I also wanted to let you know that I was reading online reviews of local alteration places, and I decided against Julius the Tailor. Why did the reviewer give him only two out of a possible five stars? She explains: "I called and the person who answered said he passed away in march."
Now if somebody is actually just plain not alive, I'm feeling like two stars is kind of an odd rating. I'm feeling like zero stars would make more sense. Or maybe five, just out of respect. But two? "Eh. He's kind of a mediocre tailor. On account of being dead."
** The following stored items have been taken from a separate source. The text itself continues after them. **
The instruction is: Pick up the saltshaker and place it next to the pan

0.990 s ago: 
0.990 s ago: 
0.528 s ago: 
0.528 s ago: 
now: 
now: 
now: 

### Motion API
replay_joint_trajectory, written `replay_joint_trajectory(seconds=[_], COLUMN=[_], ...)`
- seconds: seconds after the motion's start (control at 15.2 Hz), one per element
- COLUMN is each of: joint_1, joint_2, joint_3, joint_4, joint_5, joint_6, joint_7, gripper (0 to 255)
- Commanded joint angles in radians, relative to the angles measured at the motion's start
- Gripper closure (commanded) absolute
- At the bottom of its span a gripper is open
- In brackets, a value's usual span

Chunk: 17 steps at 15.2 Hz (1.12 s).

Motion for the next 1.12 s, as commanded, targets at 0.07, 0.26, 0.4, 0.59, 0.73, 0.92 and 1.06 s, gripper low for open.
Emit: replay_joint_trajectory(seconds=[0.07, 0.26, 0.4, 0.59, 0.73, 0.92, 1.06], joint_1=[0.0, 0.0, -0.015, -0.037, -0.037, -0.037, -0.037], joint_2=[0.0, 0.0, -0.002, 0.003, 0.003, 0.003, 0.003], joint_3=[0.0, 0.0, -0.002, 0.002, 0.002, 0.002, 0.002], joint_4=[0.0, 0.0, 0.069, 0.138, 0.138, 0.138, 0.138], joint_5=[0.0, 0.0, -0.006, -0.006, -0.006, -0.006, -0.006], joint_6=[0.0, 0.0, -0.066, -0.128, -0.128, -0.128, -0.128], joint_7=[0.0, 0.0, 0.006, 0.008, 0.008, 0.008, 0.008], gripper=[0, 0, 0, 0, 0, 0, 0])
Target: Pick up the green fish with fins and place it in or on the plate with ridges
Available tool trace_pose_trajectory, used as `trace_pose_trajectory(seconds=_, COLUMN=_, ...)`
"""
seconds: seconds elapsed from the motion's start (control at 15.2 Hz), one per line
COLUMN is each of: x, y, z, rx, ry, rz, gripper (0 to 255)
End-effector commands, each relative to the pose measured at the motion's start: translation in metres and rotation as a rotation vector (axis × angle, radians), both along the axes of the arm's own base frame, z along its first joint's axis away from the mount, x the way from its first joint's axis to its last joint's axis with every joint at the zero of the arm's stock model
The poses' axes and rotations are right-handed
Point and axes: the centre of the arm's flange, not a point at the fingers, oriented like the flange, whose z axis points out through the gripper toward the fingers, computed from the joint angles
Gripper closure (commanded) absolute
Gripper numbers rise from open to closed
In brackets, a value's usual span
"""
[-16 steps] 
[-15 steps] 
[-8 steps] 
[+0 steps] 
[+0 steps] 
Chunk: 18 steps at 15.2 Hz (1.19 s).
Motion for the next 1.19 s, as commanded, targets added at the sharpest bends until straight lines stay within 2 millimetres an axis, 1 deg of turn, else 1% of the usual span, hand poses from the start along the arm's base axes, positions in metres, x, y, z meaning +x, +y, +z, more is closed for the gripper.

I was hoping to put a zipper in my dress with the long, busted zipper. (Marked down at Marshall's! Ten bucks is a great deal for a dress with a busted zipper, but only if you ever put a zipper in it. Currently all ten bucks has purchased me is a wad of unwearable fabric that sits accusingly on my bedroom chair, hogging up the air space.) But forget about the dress, I'll wear something else. Because we're leaving today to join my family in New York, where we'll celebrate my mother's 70th birthday. This mother, who is, believe me, more heart-stoppingly gorgeous now than she even was then. (I also can't help noticing that I am actually descended from a long line of baby-hair sniffers.)